I am working through Milnor's Characteristic classes and am currently working problems on the topic of oriented bundles and euler class. I am having trouble computing the euler class of the tangent bundle of a sphere. (The actual question is in the third paragraph)
The first part which worked out fine for me was to show that the total space of the tangent bundle is equal to $S^{n} \times S^{n} \setminus A$ where $A$ is the anti-diagonal subset of the product space and furthermore that $H^{*}(E,E_{0};Z) \cong H^{*}(S^{n} \times S^{n},A;Z)$ (Here $(E,E_{0})$ is the pair (total space, total space - zero section), as used in the book). This follows by excision and arguing that $S^{n}\times S^{n} \setminus (Diagonal) \sim A$.
The part I am having trouble with is showing that, in the $n$ even case, the euler class corresponds to twice a generator of $H^{n}(S^{n};Z)$. It seems obvious to me that the fundamental class ,$u$, is a generator of $Z = H^{n}(E,E_{0})$. Next, since $-\cup u$ is an isomorphism, $u \cup u$ is a generator of $Z = H^{2n}(E,E_{0})$ and finally, since the Thom isomorphism is in fact an isomorphism this seems to suggest that the euler class should in fact be a generator of $H^{n}(S^{n};Z)$.

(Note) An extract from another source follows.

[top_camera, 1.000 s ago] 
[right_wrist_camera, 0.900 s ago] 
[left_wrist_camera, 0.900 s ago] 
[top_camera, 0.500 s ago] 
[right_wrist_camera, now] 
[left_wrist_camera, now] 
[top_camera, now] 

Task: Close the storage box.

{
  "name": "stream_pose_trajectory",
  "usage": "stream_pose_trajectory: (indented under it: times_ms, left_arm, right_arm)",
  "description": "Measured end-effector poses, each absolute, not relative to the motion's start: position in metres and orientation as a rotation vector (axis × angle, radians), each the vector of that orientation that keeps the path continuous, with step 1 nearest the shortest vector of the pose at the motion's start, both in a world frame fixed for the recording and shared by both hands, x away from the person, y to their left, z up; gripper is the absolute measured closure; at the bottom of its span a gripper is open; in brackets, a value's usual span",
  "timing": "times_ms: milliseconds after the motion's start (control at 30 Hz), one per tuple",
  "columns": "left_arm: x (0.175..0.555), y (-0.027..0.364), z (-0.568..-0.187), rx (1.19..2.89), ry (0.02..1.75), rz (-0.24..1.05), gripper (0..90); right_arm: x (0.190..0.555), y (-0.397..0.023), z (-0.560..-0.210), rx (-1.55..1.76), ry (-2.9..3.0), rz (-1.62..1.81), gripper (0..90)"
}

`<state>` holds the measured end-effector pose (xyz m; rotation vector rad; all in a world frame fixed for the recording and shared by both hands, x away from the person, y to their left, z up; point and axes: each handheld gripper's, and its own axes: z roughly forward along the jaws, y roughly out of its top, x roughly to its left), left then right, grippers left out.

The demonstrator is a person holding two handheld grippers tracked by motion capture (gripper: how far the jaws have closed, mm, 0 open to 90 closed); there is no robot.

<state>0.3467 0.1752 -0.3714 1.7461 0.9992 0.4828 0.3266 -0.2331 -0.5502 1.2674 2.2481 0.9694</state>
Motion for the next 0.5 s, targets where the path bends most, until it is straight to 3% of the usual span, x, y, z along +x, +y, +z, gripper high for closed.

For one thing, I haven't used the fact that $n$ is even, though I don't see where that would be relevant. I also am not 100% sure about my computation of the fundamental class or the cohomology groups. For reference I will state my computation of the cohomology below.
To start, $H^{i}(S^{n}\times S^{n};Z) = (Z, i = 0);(Z \oplus Z, i = n);(Z, i = 2n)$ as proved with the Kunneth formula. Next, using the long exact sequence of a triple $(S^{n}\times S^{n},A,\not{0})$, we get that $H^{i}(S^{n} \times S^{n},A;Z) = (Z,i = 0,n,2n); 0\,else$.